The reason/s why maintaining muscle mass may protect women against hot flushes and night sweats are not fully understood, but the foremost theory at present is that muscle mass protects against oxidative stress (inadequate defence against free radicals and other reactive oxygen species); oxidative stress is linked to greater severity of vasomotor symptoms.
This oxidative stress theory may help to explain an earlier finding which I covered in my article Beat menopausal hot flushes with fruit-and-veg-powered weight loss: Women who lost weight when assigned to a dietary intervention which emphasised increased intake of fruits, vegetables and whole grains (all rich in antioxidants, which combat oxidative stress) were more likely to eliminate their vasomotor symptoms. Those who lost weight without switching to a high-antioxidant diet were no more likely to be free of hot flushes and night sweats by the end of the study.
My personal experience
I entered the post-menopausal phase of my life almost three years ago. After a couple of years of increasingly infrequent menstrual periods, one day I realised that I had not had a period for over 12 months – the official definition of being post-menopausal.
To this day, I have never experienced a hot flush or night sweat. I have also not suffered any of the other maladies that many women complain of at this time of life – no weight gain, no sleep disturbance, no joint or muscle aches and pains, no fatigue, no depression or anxiety. For me, menopause simply signposted the end of my reproductive capacity, which is completely OK by me since I have already brought two beautiful children into the world!
Did I just get lucky? Of course, I can’t rule that out. After all, between one fifth and one quarter of women don’t experience vasomotor symptoms. But my mother had a terrible time with her ‘change of life’, so I know I’m not genetically predisposed to an easy menopausal transition.

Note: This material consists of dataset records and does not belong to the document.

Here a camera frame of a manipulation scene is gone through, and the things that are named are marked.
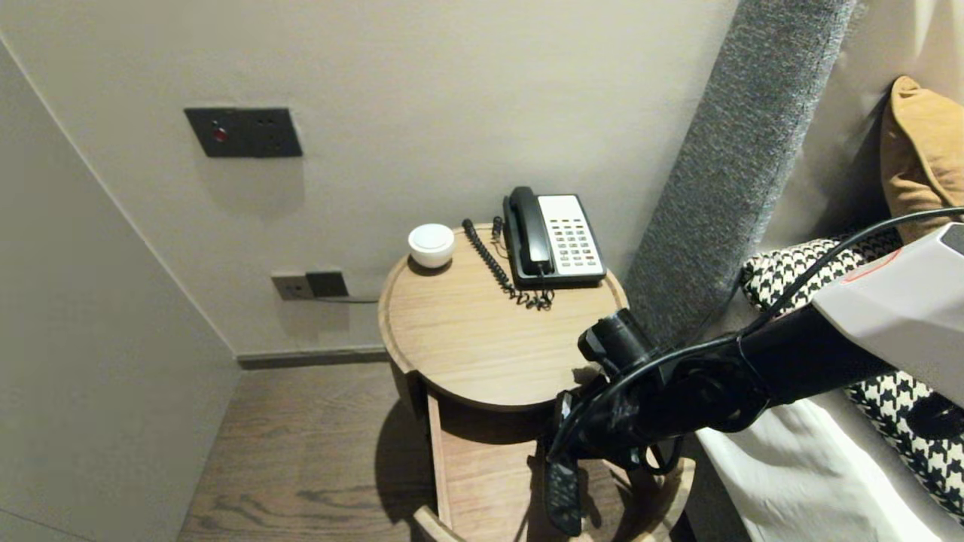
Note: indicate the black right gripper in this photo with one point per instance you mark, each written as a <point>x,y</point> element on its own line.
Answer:
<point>617,425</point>

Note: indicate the black TV remote control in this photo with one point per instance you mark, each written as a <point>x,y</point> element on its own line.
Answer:
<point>565,504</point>

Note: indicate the curved-front wooden drawer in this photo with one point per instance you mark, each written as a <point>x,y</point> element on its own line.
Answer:
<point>482,482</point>

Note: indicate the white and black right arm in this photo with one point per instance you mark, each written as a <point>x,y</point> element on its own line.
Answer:
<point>904,309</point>

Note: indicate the round wooden nightstand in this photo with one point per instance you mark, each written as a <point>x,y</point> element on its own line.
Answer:
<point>489,339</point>

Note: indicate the white bed sheet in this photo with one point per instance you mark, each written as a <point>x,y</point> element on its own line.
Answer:
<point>791,489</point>

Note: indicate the black and white telephone base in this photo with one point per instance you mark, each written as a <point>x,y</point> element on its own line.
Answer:
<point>572,241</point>

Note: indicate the black telephone handset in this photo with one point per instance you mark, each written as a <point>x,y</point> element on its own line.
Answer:
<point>527,232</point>

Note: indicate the white round puck device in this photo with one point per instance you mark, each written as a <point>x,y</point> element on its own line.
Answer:
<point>431,245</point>

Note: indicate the black white houndstooth pillow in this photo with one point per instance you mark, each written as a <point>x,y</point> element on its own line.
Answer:
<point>776,275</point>

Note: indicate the grey upholstered headboard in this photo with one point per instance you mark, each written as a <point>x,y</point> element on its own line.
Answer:
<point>738,150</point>

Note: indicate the mustard brown cushion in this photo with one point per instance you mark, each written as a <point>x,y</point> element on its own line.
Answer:
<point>922,165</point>

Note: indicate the grey upholstered bed frame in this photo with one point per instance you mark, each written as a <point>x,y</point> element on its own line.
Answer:
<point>704,519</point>

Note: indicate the grey wall baseboard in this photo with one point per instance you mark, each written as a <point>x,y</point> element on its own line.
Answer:
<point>316,359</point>

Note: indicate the dark wall outlet plate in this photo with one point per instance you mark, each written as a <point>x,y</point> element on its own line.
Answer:
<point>327,284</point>

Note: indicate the beige wall power outlet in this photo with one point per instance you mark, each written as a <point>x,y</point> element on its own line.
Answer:
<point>290,287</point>

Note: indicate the dark wall switch panel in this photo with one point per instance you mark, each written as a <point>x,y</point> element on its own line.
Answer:
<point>243,132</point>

Here’s what I do know: I maintained regular weight training and aerobic activity, as well as a wholefood plant-based diet rich in fruits and vegetables, throughout my menopausal transition.

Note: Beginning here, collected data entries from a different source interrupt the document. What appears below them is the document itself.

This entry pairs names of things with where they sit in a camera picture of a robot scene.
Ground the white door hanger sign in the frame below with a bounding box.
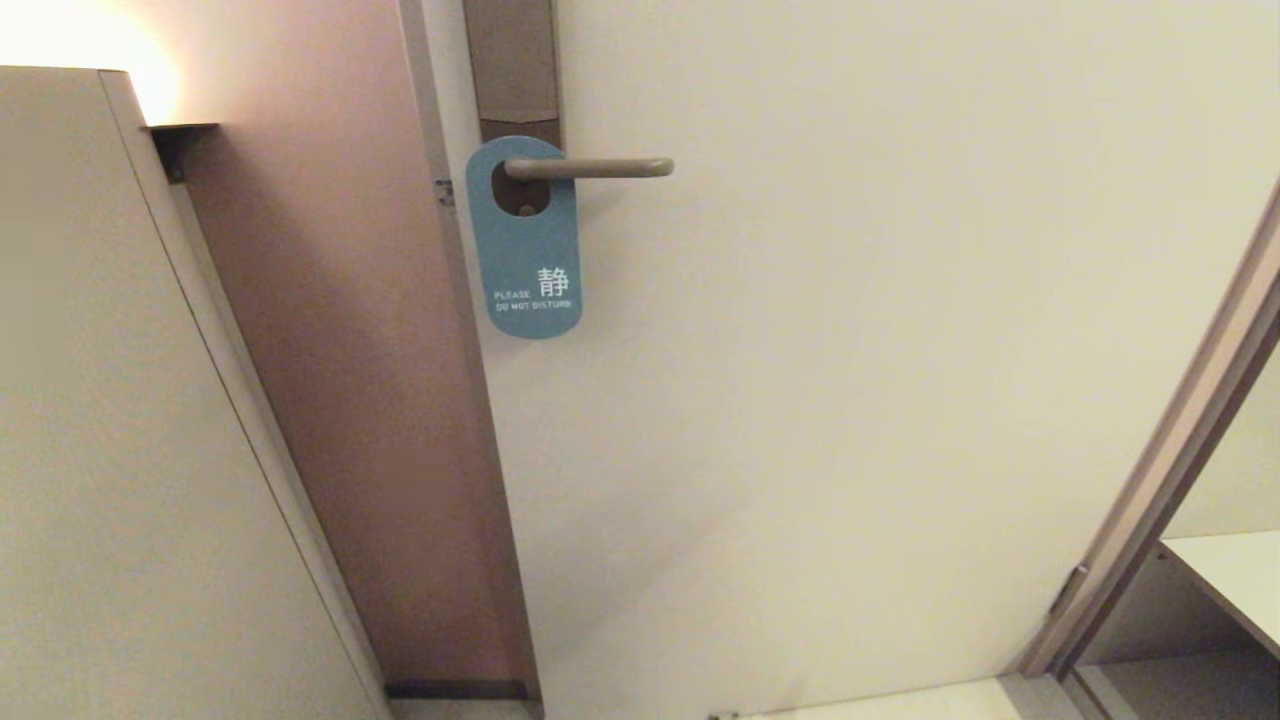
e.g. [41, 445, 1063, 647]
[465, 136, 583, 341]

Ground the white room door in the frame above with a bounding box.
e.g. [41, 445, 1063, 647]
[420, 0, 1280, 719]

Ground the brown door lock plate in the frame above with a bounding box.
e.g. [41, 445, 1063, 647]
[462, 0, 563, 217]

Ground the dark skirting board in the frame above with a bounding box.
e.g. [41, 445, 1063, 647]
[385, 681, 531, 699]

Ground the white shelf board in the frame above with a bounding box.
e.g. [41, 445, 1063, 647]
[1160, 530, 1280, 656]

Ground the beige door handle lever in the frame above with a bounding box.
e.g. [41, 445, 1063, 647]
[503, 157, 675, 182]

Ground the metal frame hinge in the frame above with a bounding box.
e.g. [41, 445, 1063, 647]
[1050, 563, 1089, 616]

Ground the taupe side doorway frame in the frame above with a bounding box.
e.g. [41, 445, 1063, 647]
[1020, 185, 1280, 681]

I have not had a body composition scan since the bioimpedance analysis shown below, which was done about three years before my last menstrual period. But neither my diet, exercise regimen nor body weight and measurements have changed since then, so my best guess is that it is still a reasonably accurate representation of my body composition, which was assessed as ‘thin and muscular’ by the system’s algorithm.
The bottom line
I have been banging the drum for resistance training – the best way to maintain or increase lean body mass – for decades. All adults should be engaging in regular resistance training, and the older we get, the more important it becomes.
Loss of lean body mass is not just associated with vasomotor symptoms in women, but also with cognitive decline, increased risk of bone fractures (particularly hip fractures), and depression, in both men and women.
Any or all of the following activities can be used to maintain and build muscle mass:
- Body weight exercises such as push-ups, sit-ups, squats, lunges, pull-ups and chin-ups
- Resistance bands (I use these ones)
- Weight training with free weights (dumbbells, barbells, kettlebells, sandbags and the like) and/or resistance machines
- Aquarobics, preferably using foam dumbbells to increase the resistance
- Weighted vests
Walking is a wonderful and almost universally accessible physical activity with enormous benefits for physical and mental health, but it is not sufficient for maintaining muscle mass as we age. If you want to reap all the physical, psychological and cognitive benefits that flow from maintaining (or even increasing) your muscle mass and strength as you get older, you need to add resistance training to your weekly activity schedule. As the old maxim states, ‘Use it or lose it!’